Company Filing History:
Years Active: 2022-2025
Title: Innovations by Dighanchal Banerjee
Introduction
Dighanchal Banerjee is a notable inventor based in Kolkata, India. He has made significant contributions to the field of technology, particularly in the areas of time-series forecasting and action recognition. With a total of four patents to his name, Banerjee is recognized for his innovative approaches that leverage advanced computational techniques.
Latest Patents
One of his latest patents is titled "System and method for online time-series forecasting using spiking reservoir." This invention addresses the limitations of existing systems in efficiently analyzing and forecasting time series data. By converting time series values into an encoded multivariate spike train, the system extracts temporal features and predicts future values using a linear combination of these features. The method employs FORCE learning to optimize the forecasting process, enhancing the system's memory capabilities.

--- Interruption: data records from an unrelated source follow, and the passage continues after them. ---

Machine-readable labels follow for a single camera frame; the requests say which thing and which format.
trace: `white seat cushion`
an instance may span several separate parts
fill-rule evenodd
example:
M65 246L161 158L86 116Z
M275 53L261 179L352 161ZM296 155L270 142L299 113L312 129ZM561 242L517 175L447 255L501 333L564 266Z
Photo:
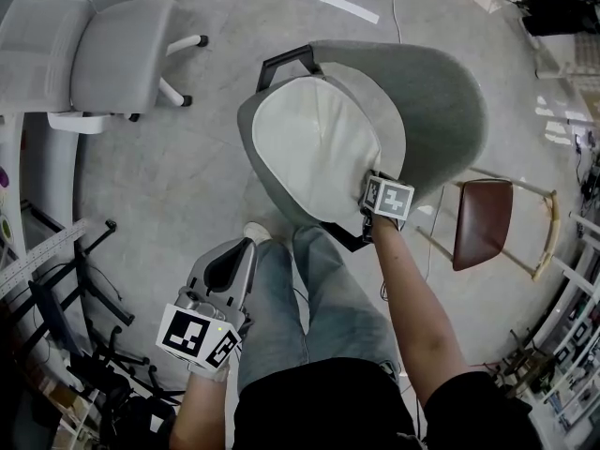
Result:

Another significant patent is "System and method for real-time radar-based action recognition using spiking neural network (SNN)." This invention focuses on recognizing human actions through radar data, utilizing neuromorphic computing and SNNs. The system includes a preprocessing layer that analyzes radar data, followed by convolutional SNN layers that extract relevant features. The classifier layer then identifies the type of action performed, making it suitable for deployment on network edges.
Career Highlights
Dighanchal Banerjee is currently employed at Tata Consultancy Services Limited, where he continues to innovate and develop cutting-edge technologies. His work has positioned him as a key figure in the field of machine learning and artificial intelligence.
Collaborations
Some of his notable coworkers include Arun George and Sounak Dey, who contribute to the collaborative environment that fosters innovation within their projects.
Conclusion
Dighanchal Banerjee's contributions to technology through his patents demonstrate his commitment to advancing the fields of time-series forecasting and action recognition. His work not only addresses current challenges but also paves the way for future innovations.